ACTIVITY: Omit every picture. Return all other data as it stands.

DATA PROVIDED:
^^^^^^^^^^^^^^^^

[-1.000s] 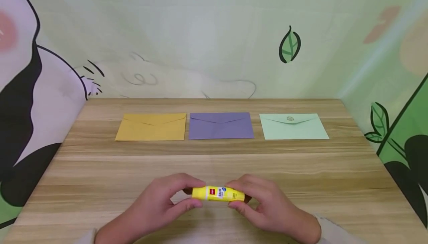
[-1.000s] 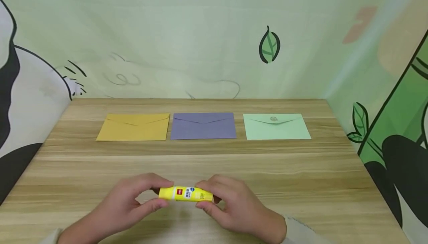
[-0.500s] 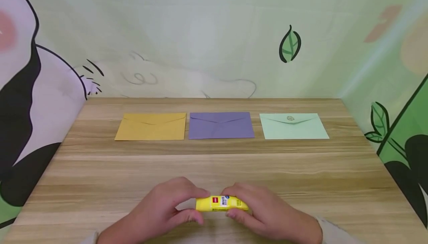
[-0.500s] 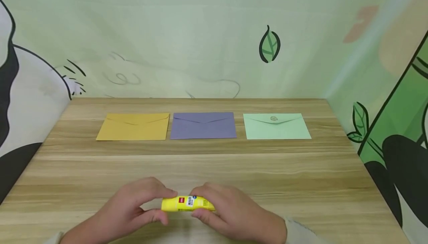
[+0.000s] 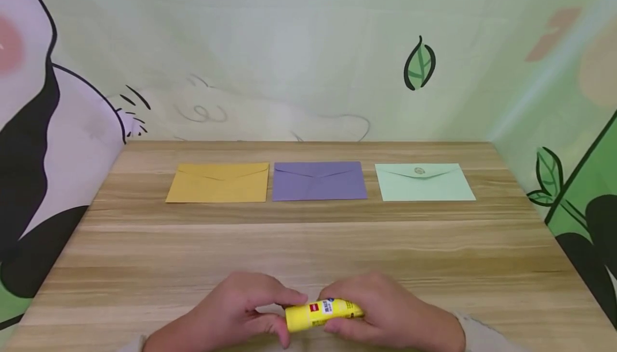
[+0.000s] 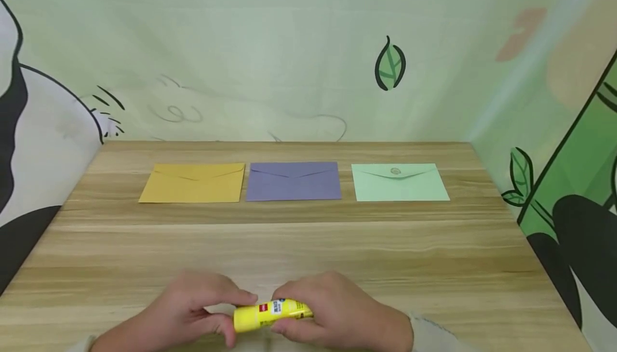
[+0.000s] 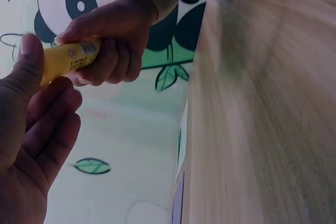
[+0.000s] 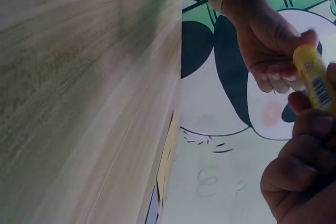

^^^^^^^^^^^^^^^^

RESPONSE:
[-1.000s] 
[-1.000s] 
[-0.500s] 
[-0.500s] 
[+0.000s] 
[+0.000s] 
[+0.000s] 
[+0.000s] 

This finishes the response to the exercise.